→ **What is needed**
The data below holds a line containing "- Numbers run" and a line containing "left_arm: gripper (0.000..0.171"; please quote exactly those two lines and every line between them, and nothing else.

→ **Material provided**
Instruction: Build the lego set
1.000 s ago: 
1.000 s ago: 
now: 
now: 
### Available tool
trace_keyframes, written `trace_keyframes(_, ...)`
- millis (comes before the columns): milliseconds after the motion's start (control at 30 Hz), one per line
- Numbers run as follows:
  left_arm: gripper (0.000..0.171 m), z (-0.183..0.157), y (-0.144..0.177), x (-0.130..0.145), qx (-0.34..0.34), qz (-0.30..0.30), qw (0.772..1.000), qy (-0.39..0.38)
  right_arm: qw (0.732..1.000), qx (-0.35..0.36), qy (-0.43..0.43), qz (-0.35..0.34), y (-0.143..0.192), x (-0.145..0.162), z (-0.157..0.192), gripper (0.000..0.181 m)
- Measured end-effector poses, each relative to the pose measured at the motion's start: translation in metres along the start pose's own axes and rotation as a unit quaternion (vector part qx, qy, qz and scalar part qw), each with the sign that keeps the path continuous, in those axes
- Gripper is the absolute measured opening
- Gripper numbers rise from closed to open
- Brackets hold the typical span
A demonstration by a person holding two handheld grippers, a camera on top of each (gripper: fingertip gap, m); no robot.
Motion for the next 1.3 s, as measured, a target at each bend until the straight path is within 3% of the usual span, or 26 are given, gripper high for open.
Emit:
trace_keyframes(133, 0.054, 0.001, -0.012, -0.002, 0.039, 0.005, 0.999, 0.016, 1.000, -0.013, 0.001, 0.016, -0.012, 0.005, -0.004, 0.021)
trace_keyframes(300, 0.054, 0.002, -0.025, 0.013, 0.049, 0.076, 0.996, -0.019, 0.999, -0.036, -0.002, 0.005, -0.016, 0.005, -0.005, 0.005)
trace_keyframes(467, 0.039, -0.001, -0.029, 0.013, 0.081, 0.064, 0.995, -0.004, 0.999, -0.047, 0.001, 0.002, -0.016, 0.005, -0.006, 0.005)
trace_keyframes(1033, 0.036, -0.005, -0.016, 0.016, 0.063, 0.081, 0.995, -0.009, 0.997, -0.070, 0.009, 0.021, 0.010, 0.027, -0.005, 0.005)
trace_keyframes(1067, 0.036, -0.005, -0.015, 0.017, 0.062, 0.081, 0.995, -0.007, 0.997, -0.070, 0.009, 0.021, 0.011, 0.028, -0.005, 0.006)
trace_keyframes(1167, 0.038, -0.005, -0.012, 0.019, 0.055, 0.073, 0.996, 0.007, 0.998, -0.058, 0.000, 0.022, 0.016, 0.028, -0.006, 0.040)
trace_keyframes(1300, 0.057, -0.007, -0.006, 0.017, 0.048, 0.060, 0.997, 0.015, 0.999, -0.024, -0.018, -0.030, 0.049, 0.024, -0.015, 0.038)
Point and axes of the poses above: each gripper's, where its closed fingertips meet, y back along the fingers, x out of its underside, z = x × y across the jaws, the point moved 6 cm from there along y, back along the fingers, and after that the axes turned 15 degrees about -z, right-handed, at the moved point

→ **Written response**
- Numbers run as follows:
  left_arm: gripper (0.000..0.171 m), z (-0.183..0.157), y (-0.144..0.177), x (-0.130..0.145), qx (-0.34..0.34), qz (-0.30..0.30), qw (0.772..1.000), qy (-0.39..0.38)

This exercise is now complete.